Selon la conclusion tirée de l'article 301 de la loi sur le commerce de 1974, l'USTR estime que les 60 économies n'ont pas appliqué ou n'ont pas mis en œuvre efficacement les mesures interdisant l'importation de marchandises produites par le travail forcé. L'agence estime que cette situation crée un "terrain de jeu inégal" pour les travailleurs américains.
La nouvelle proposition pourrait affecter la plupart des partenaires commerciaux américains, notamment la Chine, l'Union européenne (UE) et le Japon.
Selon le plan, les économies qui ont appliqué une interdiction totale ou partielle des activités commerciales liées au travail forcé seront soumises à une taxe supplémentaire de 10%. Les autres économies pourraient être confrontées à une taxe de 12,5%.
L'USTR propose également un mécanisme distinct pour l'industrie textile. En conséquence, une certaine quantité de vêtements et de produits textiles provenant de certaines économies sera autorisée à entrer sur le marché américain avec des droits de douane préférentiels plus faibles.
Le représentant américain au commerce Jamieson Greer estime qu'il est inacceptable que les partenaires commerciaux importants des États-Unis ne résolvent pas le problème de l'importation de marchandises produites par le travail forcé.

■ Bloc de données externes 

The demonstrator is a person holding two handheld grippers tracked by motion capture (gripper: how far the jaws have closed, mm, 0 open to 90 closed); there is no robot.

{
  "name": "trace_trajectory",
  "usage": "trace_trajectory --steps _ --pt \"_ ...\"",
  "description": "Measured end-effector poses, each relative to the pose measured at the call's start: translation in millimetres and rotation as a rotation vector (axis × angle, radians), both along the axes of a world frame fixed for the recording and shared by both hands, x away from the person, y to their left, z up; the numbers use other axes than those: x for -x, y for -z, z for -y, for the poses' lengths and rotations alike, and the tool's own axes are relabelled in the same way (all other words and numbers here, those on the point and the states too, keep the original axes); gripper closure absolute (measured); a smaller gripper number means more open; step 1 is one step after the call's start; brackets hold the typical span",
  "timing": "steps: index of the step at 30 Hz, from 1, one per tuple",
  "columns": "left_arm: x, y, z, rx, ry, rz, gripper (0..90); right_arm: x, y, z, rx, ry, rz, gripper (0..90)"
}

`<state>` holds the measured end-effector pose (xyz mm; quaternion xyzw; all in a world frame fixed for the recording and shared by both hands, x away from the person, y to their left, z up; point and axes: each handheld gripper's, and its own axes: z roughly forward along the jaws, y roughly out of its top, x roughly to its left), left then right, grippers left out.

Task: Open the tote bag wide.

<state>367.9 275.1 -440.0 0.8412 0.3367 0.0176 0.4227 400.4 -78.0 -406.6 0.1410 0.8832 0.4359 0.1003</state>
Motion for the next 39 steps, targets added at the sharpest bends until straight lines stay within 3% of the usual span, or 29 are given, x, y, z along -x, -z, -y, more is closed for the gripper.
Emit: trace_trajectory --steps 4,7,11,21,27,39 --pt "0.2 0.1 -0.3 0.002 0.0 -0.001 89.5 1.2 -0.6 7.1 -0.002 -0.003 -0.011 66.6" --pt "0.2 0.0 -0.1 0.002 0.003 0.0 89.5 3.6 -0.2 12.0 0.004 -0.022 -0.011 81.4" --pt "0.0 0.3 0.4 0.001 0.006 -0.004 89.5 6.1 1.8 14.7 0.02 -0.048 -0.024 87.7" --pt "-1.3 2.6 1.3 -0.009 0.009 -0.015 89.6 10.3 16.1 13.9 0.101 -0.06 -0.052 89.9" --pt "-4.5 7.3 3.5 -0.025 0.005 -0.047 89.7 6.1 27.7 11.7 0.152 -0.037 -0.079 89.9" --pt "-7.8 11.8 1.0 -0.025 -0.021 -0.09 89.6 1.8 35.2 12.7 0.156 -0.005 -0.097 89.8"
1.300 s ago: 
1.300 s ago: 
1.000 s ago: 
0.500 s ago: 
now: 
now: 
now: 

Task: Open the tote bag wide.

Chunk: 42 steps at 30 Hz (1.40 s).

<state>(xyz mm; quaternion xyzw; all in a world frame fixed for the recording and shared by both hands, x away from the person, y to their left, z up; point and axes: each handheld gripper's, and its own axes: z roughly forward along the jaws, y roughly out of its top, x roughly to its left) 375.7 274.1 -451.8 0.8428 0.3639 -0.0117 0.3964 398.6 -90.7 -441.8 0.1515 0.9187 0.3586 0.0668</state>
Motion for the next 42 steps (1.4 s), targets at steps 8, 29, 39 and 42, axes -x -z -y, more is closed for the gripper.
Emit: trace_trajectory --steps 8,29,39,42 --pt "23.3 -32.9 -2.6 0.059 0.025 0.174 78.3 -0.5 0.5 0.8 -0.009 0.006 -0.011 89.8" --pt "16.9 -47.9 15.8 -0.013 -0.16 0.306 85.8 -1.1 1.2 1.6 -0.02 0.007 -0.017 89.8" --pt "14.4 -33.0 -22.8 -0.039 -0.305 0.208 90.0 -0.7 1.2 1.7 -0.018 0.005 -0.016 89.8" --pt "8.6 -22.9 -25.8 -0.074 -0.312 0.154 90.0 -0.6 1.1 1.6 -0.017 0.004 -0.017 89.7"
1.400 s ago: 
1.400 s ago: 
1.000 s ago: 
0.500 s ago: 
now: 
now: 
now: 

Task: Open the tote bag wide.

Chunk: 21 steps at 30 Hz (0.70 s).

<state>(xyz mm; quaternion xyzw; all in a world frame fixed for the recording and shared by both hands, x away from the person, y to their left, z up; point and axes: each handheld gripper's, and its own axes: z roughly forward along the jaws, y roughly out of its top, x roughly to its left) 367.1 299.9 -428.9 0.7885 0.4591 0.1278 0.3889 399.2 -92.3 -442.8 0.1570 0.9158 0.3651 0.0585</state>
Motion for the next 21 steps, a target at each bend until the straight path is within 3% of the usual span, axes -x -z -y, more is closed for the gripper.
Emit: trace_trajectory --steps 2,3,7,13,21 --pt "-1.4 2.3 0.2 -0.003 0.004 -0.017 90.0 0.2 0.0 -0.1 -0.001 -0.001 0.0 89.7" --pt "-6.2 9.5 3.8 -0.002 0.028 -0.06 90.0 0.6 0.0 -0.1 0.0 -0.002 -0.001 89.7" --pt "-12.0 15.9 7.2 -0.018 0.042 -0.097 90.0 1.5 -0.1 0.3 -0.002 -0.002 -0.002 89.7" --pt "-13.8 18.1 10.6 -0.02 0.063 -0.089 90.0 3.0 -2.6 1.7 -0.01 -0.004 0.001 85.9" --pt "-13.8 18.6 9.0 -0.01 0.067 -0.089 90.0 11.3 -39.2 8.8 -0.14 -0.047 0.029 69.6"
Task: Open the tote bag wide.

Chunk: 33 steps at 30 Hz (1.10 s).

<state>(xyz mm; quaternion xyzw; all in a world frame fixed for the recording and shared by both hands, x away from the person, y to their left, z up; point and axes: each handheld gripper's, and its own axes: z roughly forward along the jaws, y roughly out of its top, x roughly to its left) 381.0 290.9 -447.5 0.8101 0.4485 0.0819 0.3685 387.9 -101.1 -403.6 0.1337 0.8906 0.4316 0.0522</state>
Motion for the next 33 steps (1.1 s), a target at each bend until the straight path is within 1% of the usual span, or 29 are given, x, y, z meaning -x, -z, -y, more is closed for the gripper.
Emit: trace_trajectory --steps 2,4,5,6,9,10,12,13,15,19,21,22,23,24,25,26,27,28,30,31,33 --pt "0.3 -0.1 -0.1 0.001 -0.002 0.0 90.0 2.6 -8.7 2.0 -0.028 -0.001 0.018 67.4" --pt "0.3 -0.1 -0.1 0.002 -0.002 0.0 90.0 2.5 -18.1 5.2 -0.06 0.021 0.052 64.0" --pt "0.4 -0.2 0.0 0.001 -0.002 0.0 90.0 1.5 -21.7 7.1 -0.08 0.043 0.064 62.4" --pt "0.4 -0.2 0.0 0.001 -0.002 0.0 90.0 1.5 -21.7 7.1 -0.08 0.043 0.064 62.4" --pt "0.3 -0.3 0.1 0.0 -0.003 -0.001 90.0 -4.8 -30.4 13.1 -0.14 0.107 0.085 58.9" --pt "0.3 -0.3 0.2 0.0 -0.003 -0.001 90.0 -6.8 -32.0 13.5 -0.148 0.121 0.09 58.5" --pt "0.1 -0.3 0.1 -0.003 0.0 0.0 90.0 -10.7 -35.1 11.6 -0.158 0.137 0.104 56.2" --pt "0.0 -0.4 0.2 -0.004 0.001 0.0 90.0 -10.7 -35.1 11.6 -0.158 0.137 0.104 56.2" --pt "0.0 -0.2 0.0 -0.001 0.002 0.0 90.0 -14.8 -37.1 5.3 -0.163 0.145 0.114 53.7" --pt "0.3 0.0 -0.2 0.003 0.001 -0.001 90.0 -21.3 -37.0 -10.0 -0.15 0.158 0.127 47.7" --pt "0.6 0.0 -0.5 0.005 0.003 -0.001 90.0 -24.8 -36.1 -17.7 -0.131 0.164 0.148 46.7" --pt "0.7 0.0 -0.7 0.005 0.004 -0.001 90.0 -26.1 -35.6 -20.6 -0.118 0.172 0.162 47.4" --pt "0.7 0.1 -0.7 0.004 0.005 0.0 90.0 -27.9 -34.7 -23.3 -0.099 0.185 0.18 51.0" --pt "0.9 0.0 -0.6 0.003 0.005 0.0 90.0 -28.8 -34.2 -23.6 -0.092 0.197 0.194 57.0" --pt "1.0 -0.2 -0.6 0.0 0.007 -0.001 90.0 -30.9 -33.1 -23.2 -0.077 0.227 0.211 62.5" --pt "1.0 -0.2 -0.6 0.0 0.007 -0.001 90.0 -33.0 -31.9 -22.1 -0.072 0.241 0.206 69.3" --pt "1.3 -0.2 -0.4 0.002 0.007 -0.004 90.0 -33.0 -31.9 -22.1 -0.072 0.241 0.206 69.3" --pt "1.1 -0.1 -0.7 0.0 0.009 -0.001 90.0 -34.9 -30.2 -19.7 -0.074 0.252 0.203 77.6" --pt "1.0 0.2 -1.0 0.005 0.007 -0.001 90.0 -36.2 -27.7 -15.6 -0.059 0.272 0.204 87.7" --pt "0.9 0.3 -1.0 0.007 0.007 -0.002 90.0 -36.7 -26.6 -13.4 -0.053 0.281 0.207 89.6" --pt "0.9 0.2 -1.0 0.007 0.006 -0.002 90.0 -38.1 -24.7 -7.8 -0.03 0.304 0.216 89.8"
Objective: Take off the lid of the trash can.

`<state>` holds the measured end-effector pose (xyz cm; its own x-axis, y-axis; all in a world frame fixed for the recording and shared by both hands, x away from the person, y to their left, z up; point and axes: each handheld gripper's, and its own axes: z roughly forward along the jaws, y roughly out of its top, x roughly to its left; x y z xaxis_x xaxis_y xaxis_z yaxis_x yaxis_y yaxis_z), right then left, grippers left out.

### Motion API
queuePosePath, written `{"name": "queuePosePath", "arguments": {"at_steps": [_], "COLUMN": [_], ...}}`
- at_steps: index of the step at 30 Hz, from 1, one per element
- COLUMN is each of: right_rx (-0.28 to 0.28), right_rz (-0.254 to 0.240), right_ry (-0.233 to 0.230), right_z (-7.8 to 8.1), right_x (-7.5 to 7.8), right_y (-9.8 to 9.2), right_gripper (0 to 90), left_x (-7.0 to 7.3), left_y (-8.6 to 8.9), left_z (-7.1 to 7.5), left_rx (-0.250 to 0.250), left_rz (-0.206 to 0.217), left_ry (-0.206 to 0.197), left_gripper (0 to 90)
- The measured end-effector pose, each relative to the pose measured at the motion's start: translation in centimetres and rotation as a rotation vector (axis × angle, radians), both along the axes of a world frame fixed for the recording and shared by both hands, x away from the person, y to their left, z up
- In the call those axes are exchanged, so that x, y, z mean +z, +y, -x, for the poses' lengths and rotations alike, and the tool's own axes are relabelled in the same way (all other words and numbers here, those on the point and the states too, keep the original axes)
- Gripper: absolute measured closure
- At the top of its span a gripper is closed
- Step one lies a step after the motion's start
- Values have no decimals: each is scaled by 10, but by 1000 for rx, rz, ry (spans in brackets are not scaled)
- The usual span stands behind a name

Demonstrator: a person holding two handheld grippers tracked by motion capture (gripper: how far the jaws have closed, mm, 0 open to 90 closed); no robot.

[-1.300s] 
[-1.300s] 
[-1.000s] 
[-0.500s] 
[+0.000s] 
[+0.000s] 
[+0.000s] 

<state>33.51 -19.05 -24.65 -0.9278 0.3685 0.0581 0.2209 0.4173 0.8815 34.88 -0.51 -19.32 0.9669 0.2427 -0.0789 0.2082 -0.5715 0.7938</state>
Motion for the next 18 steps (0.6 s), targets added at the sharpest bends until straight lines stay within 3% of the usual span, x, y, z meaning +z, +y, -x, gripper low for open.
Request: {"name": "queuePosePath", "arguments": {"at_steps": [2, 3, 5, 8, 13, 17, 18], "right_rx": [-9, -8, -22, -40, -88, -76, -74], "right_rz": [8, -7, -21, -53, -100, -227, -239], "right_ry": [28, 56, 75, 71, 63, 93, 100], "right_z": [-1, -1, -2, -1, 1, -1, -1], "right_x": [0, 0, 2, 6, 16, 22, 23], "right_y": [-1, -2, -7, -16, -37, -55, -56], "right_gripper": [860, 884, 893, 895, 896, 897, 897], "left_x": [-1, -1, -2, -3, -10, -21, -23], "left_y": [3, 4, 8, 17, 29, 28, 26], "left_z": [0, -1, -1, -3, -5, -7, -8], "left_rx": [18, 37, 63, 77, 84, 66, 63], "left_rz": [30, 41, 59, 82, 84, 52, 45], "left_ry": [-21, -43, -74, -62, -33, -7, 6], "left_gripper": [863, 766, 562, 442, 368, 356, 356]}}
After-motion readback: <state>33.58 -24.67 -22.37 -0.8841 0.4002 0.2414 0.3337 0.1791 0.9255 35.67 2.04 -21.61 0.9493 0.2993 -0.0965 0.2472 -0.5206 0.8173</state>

M. Jamieson Greer a souligné que cette situation oblige les travailleurs américains à se concurrencer sur le marché mondial dans des conditions injustes. Il a affirmé que Washington ne continuerait pas à accepter cet écart.
Selon M. Jamieson Greer, certains partenaires commerciaux ont pris des mesures initiales pour empêcher les marchandises liées au travail forcé, notamment les engagements de l'accord États-Unis - Mexique - Canada (USMCA) et les accords commerciaux de contrepartie. Cependant, il estime que les partenaires américains doivent prendre davantage de mesures pour s'assurer que les activités commerciales n'encouragent pas ou ne renforcent pas involontairement le travail forcé à l'échelle mondiale.
La proposition de l'USTR marque un mouvement commercial à grande échelle, visant à lier les normes du travail à la politique douanière et commerciale américaine.
Selon la Convention de l'OIT sur le travail forcé de 1930 (n° 29), le travail forcé ou obligatoire est: "Tous les travaux ou services requis d'une personne sous menace de punition et que cette personne n'effectue pas volontairement".